Of course, the “holy grail” for policymakers is not the lifestyle business established by the vast majority of those starting a business, but those new businesses that can create can create wealth, employment and innovation in their local economies.

Previous research indicates habitual entrepreneurs may be the solution. They tend to run larger businesses than novice entrepreneurs, which reflects their ability to raise start-up capital from the proceeds of previous businesses or through leverage of existing company assets.

They also utilise their previous track record in business ownership and their entrepreneurial experience to persuade venture capitalists to invest in their business. Not surprisingly, our sample of habitual entrepreneurs had a far higher requirement for start-up finance than novice entrepreneurs. This is particularly the case for portfolio entrepreneurs, where more than a quarter require in excess of £125,000 in capital for their new businesses. This clearly suggests that their focus is on creating high growth firms over a period of time.
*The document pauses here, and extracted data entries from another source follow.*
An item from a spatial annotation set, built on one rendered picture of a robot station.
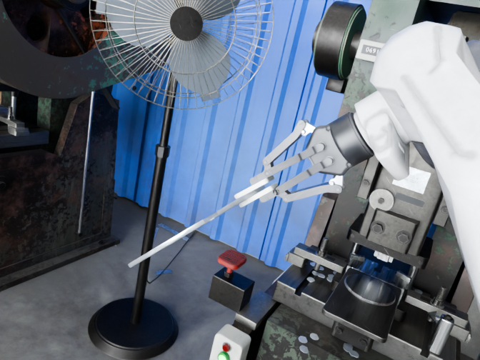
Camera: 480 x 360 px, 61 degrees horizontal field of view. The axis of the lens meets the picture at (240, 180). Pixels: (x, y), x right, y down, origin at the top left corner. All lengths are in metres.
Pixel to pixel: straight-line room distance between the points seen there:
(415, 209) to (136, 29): 0.96
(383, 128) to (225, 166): 2.04
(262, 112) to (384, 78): 1.99
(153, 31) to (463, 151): 1.11
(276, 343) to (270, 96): 1.61
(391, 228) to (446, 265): 0.36
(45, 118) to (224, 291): 1.38
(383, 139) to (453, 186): 0.23
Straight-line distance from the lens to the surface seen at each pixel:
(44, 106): 2.15
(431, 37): 0.47
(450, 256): 1.34
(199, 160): 2.65
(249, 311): 1.09
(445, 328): 1.08
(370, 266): 1.19
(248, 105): 2.47
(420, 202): 1.03
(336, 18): 1.06
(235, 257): 1.06
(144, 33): 1.39
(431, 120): 0.39
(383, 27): 0.98
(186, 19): 1.33
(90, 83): 1.85
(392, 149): 0.56
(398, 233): 1.03
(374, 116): 0.59
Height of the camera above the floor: 1.27
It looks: 18 degrees down
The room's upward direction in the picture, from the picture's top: 13 degrees clockwise
The networks and skills developed through prior business ownership also make it likely that up to a certain point, habitual entrepreneurs will be aware of a great quantity and quality of opportunities, and the confidence that such entrepreneurs gain from prior entrepreneurial activity usually leads to future success with other ventures.

Therefore, it should be of no surprise that habitual entrepreneurs expect to create a greater level of employment, higher turnover in both the first and third years of trading, and export a high proportion of their output.

If these expectations are accurate, then it is clear that businesses started by habitual entrepreneurs are exactly those which governments across the world are looking to support, and conform to the “gazelles” concept of the minority of rapidly growing businesses which create a majority of employment in the small business sector.

In particular, portfolio entrepreneurs are also more likely to be running businesses which are providing entirely new products to the market, entering markets where they face no competition, and to a lesser extent using newer processes and technology. This may reflect the use of new business starts by portfolio entrepreneurs to enter high risk growth markets, whilst insulating their existing businesses.

Therefore, given the importance of those with previous ownership experience in generating new businesses, it seems clear that government policies and resources could, and should, be better targeted at supporting proven entrepreneurs rather than increasing start-up levels in general.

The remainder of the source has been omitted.